= Beginning of Section =

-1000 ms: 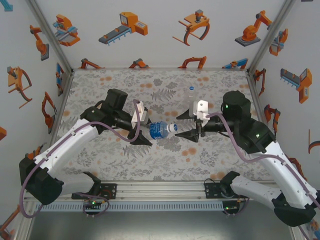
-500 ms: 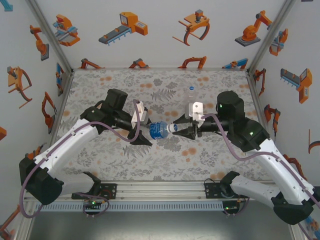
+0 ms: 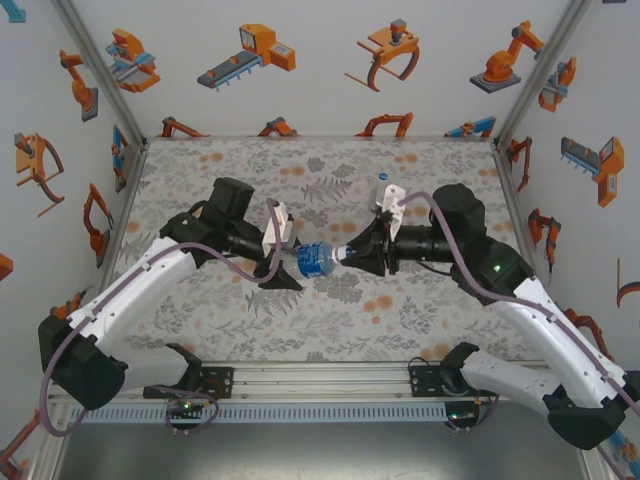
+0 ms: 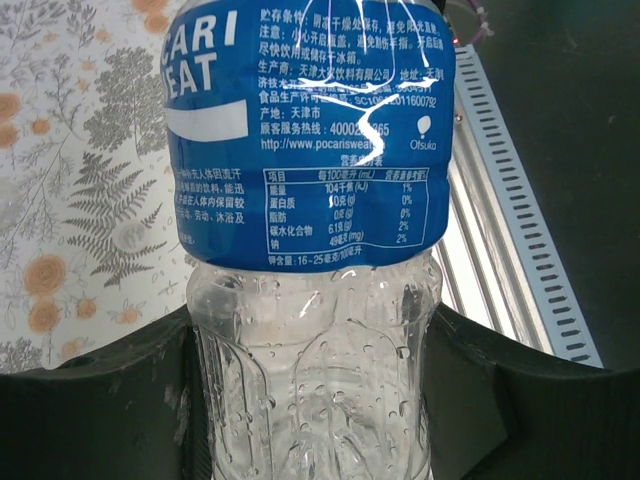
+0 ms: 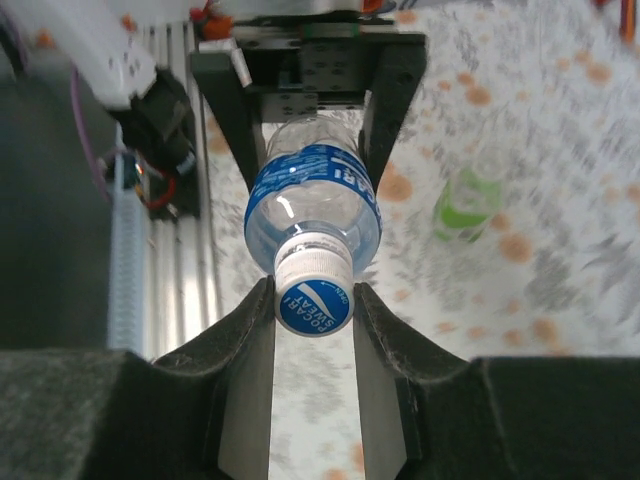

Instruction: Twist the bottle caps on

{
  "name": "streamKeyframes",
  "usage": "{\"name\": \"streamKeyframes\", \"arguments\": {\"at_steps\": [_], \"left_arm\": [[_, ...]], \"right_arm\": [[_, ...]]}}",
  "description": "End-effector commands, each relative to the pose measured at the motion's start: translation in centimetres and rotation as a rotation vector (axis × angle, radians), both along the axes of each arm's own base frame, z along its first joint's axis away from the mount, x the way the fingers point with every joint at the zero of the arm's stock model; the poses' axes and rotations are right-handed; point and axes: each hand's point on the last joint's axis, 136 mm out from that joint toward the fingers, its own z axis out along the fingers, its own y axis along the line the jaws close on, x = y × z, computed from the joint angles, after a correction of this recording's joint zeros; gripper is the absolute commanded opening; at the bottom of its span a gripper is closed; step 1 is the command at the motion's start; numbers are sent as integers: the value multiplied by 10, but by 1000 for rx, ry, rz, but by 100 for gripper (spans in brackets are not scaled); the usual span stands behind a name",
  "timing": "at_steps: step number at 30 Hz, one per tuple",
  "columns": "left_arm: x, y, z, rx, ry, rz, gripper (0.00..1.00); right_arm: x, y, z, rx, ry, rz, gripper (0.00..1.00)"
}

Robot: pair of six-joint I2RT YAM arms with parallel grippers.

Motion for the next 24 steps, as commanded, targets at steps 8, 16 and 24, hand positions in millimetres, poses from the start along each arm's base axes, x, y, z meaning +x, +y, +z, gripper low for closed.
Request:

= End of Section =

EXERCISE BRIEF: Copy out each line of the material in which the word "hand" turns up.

ANSWER SECTION:
  "description": "End-effector commands, each relative to the pose measured at the motion's start: translation in centimetres and rotation as a rotation vector (axis × angle, radians), both along the axes of each arm's own base frame, z along its first joint's axis away from the mount, x the way the fingers point with every joint at the zero of the arm's stock model; the poses' axes and rotations are right-handed; point and axes: each hand's point on the last joint's axis, 136 mm out from that joint toward the fingers, its own z axis out along the fingers, its own y axis along the line the jaws close on, x = y × z, computed from the joint angles, after a correction of this recording's joint zeros; gripper is the absolute commanded opening; at the bottom of its span a gripper is closed; step 1 is the command at the motion's start; numbers are sent as integers: the value multiplied by 10, but by 1000 for rx, ry, rz, but by 100 for gripper (spans in brackets are not scaled); the usual span stands behind a name",
Motion for the next 24 steps, as commanded, targets at steps 8, 16 and 24, hand positions in millimetres, poses from the start along each arm's base axes, x, y, z meaning +x, +y, +z, gripper low for closed.

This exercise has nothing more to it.